**Work request**
Read the entries below and pull out each line with the string "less".

**Material to process**
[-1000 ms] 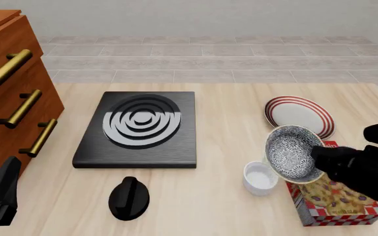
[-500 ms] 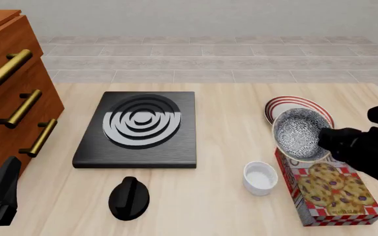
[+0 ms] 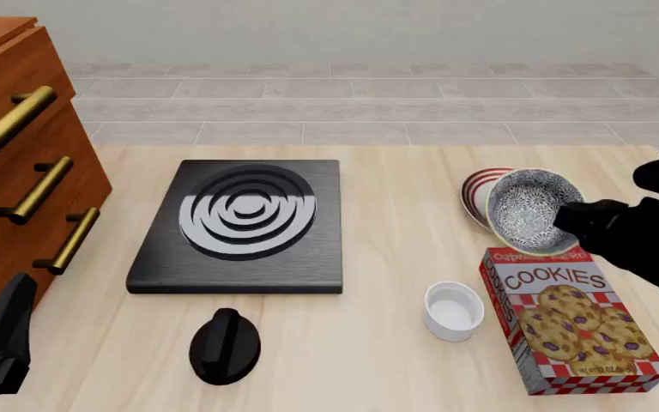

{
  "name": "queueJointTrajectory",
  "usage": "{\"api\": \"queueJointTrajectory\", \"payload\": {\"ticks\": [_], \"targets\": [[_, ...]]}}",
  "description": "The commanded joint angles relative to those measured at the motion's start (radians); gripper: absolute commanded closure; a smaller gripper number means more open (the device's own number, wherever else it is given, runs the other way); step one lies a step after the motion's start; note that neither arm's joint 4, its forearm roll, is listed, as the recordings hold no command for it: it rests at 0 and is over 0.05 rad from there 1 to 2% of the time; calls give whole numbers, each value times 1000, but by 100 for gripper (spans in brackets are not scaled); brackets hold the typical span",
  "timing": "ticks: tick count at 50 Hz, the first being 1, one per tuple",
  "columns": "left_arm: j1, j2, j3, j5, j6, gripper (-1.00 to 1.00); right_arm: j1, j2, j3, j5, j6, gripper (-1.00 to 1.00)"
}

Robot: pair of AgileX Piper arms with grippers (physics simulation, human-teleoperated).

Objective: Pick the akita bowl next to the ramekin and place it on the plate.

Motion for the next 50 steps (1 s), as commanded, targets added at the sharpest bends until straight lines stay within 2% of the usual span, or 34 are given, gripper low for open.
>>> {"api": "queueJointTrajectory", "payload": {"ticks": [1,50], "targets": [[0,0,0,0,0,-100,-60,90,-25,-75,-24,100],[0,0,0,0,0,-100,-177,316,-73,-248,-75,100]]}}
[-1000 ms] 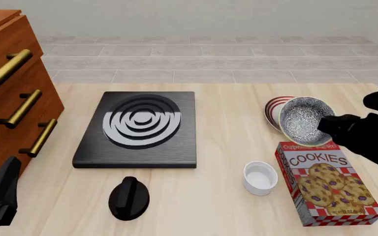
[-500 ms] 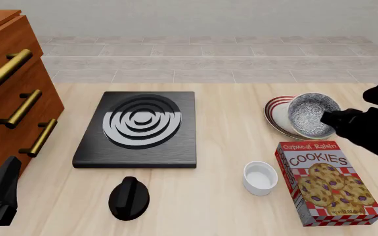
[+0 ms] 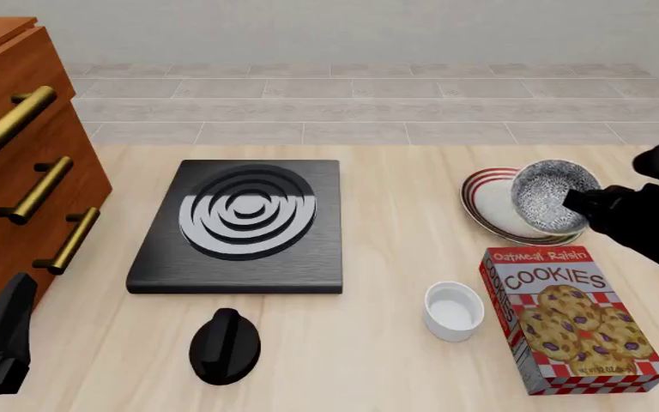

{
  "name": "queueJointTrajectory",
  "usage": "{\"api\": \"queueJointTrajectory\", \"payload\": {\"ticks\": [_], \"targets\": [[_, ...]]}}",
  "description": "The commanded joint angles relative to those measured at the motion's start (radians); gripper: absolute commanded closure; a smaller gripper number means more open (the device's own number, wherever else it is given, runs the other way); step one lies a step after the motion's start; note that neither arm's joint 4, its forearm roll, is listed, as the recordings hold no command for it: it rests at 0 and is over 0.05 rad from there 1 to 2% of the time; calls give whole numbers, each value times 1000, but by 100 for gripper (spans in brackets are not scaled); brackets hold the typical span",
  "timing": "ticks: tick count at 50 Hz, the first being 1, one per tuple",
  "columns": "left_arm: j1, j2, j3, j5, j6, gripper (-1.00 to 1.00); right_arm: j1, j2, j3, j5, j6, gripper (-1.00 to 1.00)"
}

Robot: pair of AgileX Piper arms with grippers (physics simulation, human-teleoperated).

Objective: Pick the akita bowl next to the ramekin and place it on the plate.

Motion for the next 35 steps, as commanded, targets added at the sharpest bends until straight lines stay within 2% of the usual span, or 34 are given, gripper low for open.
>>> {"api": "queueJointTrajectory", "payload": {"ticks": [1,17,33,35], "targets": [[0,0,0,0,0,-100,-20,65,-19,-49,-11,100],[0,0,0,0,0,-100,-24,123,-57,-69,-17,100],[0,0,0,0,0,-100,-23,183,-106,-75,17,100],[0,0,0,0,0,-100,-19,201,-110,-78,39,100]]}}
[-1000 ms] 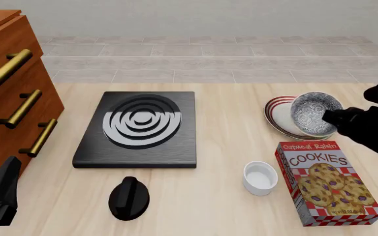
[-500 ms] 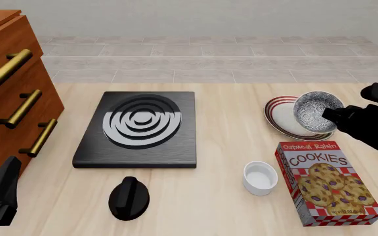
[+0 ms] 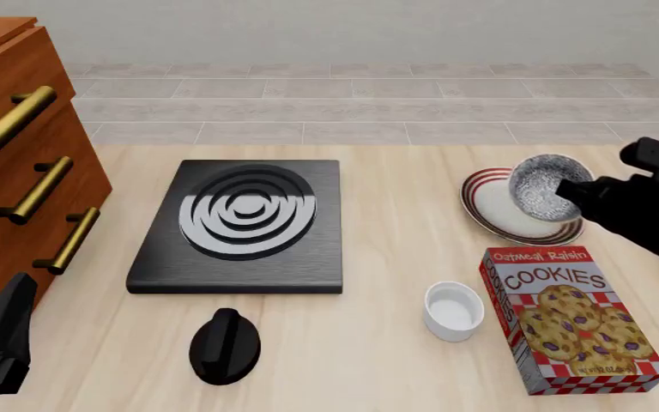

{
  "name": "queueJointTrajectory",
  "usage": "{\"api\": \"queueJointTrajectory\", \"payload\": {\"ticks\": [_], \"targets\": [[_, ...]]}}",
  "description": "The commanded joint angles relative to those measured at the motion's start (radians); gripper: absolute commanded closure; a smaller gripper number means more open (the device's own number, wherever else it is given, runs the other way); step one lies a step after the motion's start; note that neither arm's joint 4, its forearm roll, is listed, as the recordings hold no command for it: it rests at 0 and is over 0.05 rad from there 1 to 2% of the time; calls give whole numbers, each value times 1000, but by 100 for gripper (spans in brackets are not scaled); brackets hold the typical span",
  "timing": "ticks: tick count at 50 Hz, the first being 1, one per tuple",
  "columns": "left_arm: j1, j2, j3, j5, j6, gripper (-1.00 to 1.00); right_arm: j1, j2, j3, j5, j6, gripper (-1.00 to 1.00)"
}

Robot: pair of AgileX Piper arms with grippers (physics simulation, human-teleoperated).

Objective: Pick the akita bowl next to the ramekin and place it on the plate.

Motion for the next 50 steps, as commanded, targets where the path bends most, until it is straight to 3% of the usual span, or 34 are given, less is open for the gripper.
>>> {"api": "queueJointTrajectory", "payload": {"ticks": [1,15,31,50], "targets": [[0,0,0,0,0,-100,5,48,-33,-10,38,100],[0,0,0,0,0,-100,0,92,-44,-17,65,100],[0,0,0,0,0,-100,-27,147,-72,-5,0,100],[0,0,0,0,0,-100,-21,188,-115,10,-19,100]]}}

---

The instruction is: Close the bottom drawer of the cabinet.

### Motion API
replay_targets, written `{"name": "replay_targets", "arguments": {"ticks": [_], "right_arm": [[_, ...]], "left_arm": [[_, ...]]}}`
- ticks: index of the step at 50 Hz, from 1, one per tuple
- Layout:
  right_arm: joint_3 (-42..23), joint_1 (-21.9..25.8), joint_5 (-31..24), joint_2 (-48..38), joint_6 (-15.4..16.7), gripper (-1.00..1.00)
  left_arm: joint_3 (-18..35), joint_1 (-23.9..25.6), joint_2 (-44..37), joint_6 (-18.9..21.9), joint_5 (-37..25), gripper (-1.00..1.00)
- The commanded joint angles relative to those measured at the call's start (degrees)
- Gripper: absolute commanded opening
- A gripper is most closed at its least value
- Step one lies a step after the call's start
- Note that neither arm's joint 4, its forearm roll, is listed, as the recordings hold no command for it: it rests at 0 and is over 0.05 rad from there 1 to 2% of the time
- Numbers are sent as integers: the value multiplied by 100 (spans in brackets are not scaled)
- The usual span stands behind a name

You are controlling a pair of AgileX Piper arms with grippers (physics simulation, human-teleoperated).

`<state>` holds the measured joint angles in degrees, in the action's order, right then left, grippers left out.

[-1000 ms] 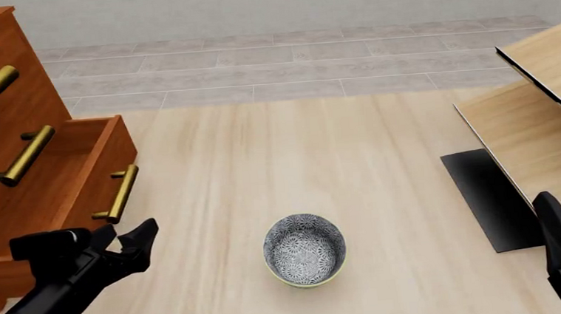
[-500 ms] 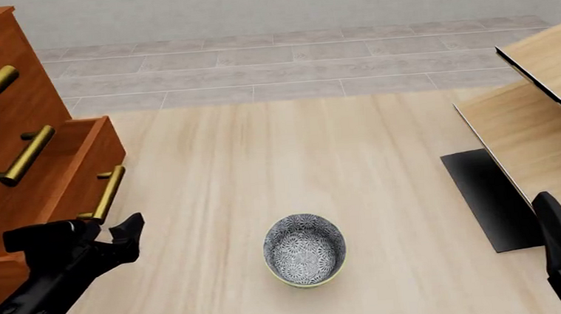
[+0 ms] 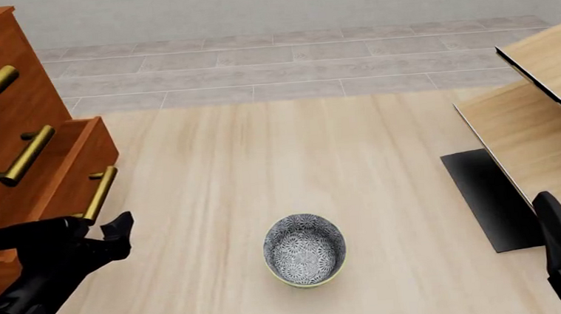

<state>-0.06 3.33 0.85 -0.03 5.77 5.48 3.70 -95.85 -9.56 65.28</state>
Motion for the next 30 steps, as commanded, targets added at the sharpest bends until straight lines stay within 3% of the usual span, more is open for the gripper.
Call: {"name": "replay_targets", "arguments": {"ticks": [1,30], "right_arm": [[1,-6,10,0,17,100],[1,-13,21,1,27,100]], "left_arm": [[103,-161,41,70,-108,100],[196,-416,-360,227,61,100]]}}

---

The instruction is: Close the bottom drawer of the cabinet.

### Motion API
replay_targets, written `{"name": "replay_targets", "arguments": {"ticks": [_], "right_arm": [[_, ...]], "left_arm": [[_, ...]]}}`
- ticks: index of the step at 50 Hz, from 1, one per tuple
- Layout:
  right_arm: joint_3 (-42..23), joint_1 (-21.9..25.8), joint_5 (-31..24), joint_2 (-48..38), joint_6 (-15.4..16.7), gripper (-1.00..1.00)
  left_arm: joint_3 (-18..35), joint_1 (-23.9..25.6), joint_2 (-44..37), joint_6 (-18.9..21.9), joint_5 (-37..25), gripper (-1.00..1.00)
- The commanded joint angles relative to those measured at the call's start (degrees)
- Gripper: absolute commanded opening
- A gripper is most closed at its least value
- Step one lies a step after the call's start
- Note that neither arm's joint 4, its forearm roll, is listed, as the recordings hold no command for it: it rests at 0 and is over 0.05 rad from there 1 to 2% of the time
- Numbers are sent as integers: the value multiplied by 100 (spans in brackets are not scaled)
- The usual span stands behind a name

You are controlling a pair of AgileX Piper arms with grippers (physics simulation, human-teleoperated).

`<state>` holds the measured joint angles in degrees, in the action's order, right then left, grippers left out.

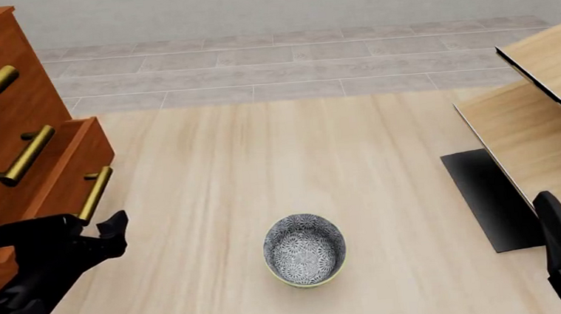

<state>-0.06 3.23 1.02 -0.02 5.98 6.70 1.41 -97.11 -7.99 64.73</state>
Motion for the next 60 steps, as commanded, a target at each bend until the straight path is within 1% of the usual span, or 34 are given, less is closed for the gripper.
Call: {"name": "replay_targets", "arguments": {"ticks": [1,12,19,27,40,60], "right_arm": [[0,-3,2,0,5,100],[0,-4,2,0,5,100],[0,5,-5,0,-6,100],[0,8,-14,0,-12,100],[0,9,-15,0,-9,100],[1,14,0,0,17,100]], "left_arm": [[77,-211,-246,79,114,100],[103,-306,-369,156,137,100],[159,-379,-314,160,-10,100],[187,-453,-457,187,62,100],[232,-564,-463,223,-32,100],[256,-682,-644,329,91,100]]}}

**Written answer**
Motion for the next 50 steps, as commanded, targets where the path bends most, until it is straight to 3% of the usual span, or 34 are given, less is open for the gripper.
Motion for the next 60 steps, as commanded, a target at each bend until the straight path is within 1% of the usual span, or 34 are given, less is closed for the gripper.

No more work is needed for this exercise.